Pain Point: Acupuncturists Concerned With Therapists’ Use of Needles
Is "dry needling" a form of acupuncture? That question has led to a turf war between associations in the physical therapy and acupuncture professions.
If you don’t like needles, we recommend you click over to the next story. But know that if you do, you’re missing out on an interesting debate over the use of the pointy, prickly objects in a therapeutic context.
Although needles have long been used in acupuncture, a related practice—called trigger-point dry needling—has recently gained popularity among physical therapists, an increasing number of whom are offering this service to clients as a pain-management tool.
As a result, a technique that’s meant to release pressure is actually creating some—between groups representing the two professions. More details:
Two disciplines, two approaches: Advocates of the technique argue that dry needling isn’t the same thing as acupuncture—for one, there’s no Eastern-medicine component to it, and it is generally tied to traditional therapy treatments. “We use the solid filament needles to reset the muscles to decrease pain and restore function. We are trying to reset the system,” J.J. Thomas, a physical therapist in Delaware, explained to The News Journal as she demonstrated dry needling on a patient. In August, Delaware became the 29th state to legislate the technique when the governor signed a law expanding physical therapy practice to include it.

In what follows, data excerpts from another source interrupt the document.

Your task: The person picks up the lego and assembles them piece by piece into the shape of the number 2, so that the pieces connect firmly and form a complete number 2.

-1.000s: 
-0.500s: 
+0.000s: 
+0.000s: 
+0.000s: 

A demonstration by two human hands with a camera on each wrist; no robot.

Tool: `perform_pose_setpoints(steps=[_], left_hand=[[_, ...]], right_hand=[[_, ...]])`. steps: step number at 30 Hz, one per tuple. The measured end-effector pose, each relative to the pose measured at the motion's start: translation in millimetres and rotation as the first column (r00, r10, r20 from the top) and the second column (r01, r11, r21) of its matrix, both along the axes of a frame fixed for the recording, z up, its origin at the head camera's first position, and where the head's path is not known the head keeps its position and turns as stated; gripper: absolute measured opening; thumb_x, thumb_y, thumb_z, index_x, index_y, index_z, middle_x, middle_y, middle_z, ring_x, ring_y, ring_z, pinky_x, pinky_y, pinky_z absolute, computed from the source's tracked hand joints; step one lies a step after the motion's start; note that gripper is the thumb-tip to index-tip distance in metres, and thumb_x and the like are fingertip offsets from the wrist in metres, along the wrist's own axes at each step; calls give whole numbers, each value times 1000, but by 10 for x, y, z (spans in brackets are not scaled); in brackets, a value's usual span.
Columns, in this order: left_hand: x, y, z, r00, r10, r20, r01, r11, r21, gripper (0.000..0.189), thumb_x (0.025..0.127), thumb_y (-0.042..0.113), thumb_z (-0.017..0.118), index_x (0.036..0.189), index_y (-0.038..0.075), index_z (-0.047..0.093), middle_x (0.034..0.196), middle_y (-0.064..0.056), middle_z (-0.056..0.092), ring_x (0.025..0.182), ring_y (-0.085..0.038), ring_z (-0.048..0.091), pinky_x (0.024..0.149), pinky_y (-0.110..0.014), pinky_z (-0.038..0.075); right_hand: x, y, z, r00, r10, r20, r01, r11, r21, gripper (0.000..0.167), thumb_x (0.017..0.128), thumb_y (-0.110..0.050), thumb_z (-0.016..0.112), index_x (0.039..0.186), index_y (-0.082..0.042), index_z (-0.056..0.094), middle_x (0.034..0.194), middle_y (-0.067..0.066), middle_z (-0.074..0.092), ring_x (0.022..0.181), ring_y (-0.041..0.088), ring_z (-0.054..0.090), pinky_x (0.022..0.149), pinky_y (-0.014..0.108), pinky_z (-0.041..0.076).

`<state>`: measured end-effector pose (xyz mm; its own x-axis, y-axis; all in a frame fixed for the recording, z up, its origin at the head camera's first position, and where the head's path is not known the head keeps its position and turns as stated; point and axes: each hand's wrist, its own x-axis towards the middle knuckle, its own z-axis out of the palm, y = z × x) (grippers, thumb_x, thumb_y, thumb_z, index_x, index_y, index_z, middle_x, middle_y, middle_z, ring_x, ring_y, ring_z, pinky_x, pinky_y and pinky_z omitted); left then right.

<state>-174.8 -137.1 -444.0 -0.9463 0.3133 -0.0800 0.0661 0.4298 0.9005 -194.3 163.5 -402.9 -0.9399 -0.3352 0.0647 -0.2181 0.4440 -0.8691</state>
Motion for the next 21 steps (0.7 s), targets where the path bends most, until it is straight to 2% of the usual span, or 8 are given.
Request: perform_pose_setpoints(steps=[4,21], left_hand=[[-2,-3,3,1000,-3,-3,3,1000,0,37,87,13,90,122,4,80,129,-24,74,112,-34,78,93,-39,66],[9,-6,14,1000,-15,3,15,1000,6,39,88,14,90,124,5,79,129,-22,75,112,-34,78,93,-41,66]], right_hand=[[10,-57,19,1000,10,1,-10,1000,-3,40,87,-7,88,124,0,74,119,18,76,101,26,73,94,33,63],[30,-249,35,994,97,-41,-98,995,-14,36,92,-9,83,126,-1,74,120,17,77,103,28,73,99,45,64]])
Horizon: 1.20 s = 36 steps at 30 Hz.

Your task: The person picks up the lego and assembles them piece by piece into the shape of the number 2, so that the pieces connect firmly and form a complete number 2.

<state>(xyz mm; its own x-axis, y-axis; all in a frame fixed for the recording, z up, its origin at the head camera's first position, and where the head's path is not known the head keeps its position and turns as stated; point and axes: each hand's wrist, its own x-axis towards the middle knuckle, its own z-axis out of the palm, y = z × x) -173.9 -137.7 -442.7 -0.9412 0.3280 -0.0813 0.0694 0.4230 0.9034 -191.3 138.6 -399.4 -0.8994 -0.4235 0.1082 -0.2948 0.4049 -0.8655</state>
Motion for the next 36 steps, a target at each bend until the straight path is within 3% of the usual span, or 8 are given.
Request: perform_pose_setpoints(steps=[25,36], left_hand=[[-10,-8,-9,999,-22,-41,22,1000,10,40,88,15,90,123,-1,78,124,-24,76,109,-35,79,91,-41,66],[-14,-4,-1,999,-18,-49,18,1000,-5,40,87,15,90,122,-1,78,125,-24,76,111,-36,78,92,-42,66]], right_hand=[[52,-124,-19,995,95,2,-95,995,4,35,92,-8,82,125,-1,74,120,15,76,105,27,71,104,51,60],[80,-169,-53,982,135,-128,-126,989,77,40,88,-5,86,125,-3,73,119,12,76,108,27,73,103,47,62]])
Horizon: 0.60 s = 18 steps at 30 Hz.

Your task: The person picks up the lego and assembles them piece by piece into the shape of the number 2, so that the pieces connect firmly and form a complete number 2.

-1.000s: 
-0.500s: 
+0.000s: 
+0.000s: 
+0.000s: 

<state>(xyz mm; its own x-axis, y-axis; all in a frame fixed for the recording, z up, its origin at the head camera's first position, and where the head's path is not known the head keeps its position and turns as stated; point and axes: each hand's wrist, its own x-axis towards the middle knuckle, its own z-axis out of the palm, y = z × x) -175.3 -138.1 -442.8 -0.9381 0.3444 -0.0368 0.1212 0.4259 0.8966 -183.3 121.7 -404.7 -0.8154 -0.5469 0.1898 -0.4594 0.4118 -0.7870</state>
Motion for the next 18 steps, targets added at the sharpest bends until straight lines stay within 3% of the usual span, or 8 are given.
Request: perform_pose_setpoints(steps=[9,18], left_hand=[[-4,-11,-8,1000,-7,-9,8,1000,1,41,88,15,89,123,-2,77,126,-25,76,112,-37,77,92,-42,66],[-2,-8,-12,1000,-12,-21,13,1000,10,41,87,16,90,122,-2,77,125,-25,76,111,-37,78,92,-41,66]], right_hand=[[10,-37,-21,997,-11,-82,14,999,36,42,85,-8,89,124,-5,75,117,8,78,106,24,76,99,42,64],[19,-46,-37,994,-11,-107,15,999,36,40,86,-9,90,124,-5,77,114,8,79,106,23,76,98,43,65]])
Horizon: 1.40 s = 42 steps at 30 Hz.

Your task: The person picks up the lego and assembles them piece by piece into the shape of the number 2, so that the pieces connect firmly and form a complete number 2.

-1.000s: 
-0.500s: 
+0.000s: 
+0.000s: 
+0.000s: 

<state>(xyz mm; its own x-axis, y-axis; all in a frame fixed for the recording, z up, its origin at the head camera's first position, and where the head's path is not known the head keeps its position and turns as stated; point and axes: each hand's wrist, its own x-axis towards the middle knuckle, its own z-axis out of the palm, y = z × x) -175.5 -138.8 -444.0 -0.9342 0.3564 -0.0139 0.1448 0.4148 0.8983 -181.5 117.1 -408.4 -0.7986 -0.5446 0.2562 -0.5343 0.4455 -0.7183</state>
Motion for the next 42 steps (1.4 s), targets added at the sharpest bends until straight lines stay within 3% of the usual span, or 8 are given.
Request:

What’s the problem? According to acupuncture professionals, while there may be some differences, dry needling is very similar to acupuncture but is not regulated to the same degree. That means physical therapists may be offering dry-needling services with limited training and experience. “Attempts to circumvent acupuncture training standards, licensing, or regulatory laws by administratively retitling acupuncture as ‘dry needling’ or any other name is confusing to the public, misleads the public as to therapeutic intervention expected, and, through lack of meaningful education and practice regulation, creates a significant endangerment to public welfare,” the American Association of Acupuncture and Oriental Medicine wrote in a 2013 position statement [PDF].
Exposing a sharp pain: The issue came to a head earlier this month, after members of the New Jersey Association of Acupuncture and Oriental Medicine pressured a CBS affiliate, via a Facebook message to its members, not to air a segment on dry needling featuring a physical therapist in the state. NJAAOM claimed that by broadcasting the segment—including in New York, where the technique currently is not legal—the network would be “confusing the public and compromising public safety.” CBS eventually pulled the segment, according to NJAAOM, but the controversy exposed bad blood between the acupuncture group and the American Physical Therapy Association of New Jersey.
The national branch of the American Physical Therapy Association expressed frustration over the controversy.
“This issue has … really blown up within the last six years,” Justin Elliott, director of state government affairs at APTA, told The Philadelphia Inquirer. “Regrettably, it has become one of our biggest scope-of-practice battles.”